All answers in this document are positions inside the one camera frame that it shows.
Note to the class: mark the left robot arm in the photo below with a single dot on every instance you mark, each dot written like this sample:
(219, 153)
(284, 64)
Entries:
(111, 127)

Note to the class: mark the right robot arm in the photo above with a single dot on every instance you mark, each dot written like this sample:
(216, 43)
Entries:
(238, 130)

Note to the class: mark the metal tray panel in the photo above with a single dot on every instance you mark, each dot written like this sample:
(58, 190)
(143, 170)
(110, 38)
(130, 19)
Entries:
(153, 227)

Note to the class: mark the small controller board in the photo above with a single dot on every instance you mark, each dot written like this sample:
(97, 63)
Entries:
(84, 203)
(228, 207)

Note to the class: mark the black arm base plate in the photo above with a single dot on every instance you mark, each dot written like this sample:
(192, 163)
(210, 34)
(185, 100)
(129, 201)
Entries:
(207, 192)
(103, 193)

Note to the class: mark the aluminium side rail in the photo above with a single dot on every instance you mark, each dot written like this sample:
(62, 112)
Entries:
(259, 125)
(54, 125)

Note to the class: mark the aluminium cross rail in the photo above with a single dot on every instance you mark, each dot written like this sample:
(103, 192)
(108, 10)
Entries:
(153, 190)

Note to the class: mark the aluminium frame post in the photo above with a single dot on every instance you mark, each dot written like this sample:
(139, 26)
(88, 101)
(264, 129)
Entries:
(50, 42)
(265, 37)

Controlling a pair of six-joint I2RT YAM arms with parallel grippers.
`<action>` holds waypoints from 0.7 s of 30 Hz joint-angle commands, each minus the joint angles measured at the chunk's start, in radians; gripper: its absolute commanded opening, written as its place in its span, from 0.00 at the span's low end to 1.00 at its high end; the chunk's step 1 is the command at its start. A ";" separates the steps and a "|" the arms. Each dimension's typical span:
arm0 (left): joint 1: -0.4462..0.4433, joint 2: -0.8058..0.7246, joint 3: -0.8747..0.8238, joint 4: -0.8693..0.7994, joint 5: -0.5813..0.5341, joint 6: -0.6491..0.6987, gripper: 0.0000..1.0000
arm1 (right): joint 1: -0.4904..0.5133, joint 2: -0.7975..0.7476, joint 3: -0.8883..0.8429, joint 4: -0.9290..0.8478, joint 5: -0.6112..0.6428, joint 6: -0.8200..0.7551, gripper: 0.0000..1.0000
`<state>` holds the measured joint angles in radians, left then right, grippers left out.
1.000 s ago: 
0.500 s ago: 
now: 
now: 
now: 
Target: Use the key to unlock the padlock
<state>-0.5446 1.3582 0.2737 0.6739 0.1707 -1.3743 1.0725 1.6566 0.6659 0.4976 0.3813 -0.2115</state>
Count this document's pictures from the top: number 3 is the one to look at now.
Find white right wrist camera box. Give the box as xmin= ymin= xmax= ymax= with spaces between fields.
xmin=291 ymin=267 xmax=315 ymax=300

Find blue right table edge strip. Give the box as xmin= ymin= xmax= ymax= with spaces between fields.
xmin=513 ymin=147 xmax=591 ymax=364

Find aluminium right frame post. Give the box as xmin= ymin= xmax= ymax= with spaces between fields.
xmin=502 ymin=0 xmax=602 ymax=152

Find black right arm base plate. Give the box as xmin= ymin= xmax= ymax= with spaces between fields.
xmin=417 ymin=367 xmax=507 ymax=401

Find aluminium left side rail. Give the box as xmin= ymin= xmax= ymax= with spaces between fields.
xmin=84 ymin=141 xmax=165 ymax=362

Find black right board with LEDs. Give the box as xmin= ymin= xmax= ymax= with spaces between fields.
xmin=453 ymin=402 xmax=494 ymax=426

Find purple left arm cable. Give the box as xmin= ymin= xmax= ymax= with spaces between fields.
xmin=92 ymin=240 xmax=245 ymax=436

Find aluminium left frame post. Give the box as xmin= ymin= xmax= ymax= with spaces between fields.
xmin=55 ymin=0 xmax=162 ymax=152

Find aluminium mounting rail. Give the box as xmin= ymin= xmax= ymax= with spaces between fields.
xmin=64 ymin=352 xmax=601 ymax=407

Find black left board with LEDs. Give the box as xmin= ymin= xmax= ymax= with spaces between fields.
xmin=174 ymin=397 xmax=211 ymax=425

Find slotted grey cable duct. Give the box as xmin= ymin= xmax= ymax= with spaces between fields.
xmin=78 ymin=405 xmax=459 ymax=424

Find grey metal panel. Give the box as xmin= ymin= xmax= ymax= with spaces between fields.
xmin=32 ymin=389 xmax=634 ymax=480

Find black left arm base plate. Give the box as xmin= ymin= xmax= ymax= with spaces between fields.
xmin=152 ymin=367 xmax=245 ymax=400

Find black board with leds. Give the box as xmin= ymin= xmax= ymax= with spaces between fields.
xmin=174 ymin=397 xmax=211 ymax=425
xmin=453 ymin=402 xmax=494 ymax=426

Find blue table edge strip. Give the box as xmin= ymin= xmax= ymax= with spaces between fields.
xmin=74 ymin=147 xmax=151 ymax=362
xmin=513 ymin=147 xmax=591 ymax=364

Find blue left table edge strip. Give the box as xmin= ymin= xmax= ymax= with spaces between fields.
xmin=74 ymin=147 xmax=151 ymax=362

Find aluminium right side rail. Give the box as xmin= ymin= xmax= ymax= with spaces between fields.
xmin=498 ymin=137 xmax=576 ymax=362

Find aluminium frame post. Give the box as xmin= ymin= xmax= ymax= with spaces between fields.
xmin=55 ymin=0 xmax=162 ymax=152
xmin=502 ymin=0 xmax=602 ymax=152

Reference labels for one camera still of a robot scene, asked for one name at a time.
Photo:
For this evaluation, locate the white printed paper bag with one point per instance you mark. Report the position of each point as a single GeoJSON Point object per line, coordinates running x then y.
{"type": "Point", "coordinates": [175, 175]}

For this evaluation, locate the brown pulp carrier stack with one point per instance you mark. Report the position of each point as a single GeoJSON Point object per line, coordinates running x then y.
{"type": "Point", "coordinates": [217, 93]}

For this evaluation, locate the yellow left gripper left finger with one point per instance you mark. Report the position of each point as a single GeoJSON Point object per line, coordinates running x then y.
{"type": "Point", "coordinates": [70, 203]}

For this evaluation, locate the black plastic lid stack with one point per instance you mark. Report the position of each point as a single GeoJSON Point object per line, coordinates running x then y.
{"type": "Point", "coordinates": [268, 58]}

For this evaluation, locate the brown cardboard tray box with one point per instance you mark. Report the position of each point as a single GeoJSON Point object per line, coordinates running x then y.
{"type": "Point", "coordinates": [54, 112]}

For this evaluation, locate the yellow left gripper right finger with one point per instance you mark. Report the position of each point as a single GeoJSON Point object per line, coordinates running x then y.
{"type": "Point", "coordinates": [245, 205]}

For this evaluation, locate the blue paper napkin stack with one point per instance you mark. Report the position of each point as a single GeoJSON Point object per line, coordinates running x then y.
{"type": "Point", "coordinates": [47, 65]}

» Exercise aim: What needs duplicating is the run of lines from the one containing "For this evaluation, locate the yellow left gripper right" through the last line of the entries above, exact and complete.

» Reply:
For this evaluation, locate the yellow left gripper right finger with one point per instance you mark. Report the position of each point as a single GeoJSON Point object per line, coordinates running x then y.
{"type": "Point", "coordinates": [245, 205]}

For this evaluation, locate the blue paper napkin stack with one point per instance you mark. Report the position of each point as a single GeoJSON Point object per line, coordinates running x then y.
{"type": "Point", "coordinates": [47, 65]}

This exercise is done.